__Problem__. Copy out every line from the records that includes "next".

********************

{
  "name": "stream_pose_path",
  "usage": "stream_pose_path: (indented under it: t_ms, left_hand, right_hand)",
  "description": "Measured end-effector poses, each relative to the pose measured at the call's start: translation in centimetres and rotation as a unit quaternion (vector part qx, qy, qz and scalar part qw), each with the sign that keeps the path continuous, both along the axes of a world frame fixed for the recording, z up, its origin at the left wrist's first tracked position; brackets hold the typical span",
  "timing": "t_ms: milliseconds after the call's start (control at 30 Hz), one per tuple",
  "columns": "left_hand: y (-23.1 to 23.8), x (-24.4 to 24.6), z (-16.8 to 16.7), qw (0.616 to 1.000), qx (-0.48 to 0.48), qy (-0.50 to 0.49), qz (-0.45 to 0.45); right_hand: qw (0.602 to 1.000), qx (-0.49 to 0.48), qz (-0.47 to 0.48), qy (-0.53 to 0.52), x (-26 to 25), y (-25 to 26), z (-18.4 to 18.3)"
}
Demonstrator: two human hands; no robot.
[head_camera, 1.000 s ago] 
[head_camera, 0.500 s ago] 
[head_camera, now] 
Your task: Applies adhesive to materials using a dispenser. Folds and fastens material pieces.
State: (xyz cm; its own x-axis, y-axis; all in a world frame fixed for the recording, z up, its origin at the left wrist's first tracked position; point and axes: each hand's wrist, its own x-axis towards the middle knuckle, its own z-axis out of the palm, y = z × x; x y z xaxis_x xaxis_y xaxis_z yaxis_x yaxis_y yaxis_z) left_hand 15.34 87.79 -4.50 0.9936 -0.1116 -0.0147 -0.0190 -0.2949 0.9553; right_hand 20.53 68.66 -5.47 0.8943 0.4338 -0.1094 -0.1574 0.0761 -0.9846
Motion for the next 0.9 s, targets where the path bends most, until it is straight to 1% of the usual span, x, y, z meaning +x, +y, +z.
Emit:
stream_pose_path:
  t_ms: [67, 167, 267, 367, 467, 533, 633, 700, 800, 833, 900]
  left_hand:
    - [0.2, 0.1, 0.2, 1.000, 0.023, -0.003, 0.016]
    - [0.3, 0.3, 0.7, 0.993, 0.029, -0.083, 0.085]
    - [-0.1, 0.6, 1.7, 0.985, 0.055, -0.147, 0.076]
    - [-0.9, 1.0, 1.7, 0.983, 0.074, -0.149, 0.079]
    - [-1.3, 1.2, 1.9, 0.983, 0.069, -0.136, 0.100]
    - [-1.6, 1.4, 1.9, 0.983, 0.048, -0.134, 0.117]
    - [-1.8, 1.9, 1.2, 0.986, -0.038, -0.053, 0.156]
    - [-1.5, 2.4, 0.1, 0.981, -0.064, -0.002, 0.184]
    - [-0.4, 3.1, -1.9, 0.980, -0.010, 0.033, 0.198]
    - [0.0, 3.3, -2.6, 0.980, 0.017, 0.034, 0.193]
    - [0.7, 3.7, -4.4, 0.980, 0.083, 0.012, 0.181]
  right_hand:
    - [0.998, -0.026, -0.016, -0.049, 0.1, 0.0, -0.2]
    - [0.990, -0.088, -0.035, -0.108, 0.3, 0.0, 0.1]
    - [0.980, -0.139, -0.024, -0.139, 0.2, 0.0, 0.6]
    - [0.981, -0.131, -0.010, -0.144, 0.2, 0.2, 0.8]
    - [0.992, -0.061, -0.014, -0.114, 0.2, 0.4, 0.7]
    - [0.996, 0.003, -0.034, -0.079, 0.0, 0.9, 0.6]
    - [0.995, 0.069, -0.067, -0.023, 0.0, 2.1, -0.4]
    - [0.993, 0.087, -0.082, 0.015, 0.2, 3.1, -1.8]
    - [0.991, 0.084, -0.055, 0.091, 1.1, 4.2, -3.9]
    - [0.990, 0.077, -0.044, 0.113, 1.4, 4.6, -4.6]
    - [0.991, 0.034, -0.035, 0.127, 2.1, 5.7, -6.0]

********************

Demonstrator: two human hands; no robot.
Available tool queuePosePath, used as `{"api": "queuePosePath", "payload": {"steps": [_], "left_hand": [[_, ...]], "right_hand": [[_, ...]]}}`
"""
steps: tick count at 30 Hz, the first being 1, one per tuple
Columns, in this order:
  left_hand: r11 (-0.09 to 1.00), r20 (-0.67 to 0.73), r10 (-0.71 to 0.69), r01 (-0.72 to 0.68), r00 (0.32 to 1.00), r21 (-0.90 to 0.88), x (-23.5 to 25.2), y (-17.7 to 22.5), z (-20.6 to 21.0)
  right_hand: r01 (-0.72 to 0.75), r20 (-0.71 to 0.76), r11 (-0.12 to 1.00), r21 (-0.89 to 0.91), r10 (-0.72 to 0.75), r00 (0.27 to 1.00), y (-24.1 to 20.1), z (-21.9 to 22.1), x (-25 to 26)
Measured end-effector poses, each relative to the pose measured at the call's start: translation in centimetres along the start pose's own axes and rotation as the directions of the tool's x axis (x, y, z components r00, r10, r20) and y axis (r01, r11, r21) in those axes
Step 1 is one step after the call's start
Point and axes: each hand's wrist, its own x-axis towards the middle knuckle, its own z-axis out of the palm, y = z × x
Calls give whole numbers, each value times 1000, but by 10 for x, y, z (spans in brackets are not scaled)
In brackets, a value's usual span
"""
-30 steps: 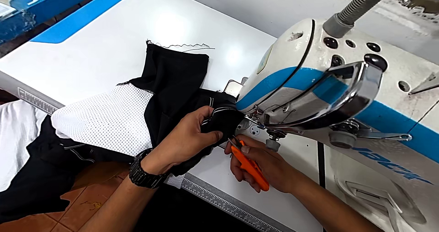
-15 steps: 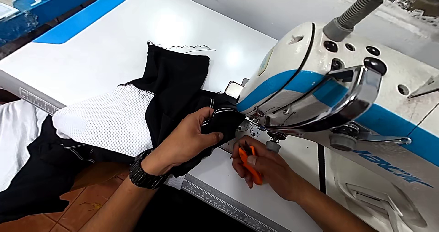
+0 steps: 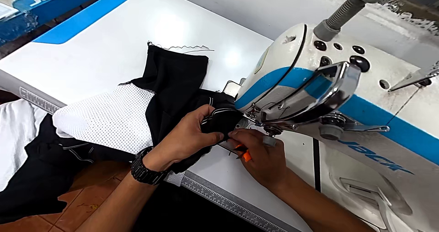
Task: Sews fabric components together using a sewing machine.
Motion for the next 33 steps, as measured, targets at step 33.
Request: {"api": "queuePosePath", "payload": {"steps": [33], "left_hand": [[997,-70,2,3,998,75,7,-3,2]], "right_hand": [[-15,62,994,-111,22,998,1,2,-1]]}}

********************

__Response area__.
Motion for the next 0.9 s, targets where the path bends most, until it is straight to 1% of the usual span, x, y, z meaning +x, +y, +z.
Motion for the next 33 steps, as measured, targets at step 33.

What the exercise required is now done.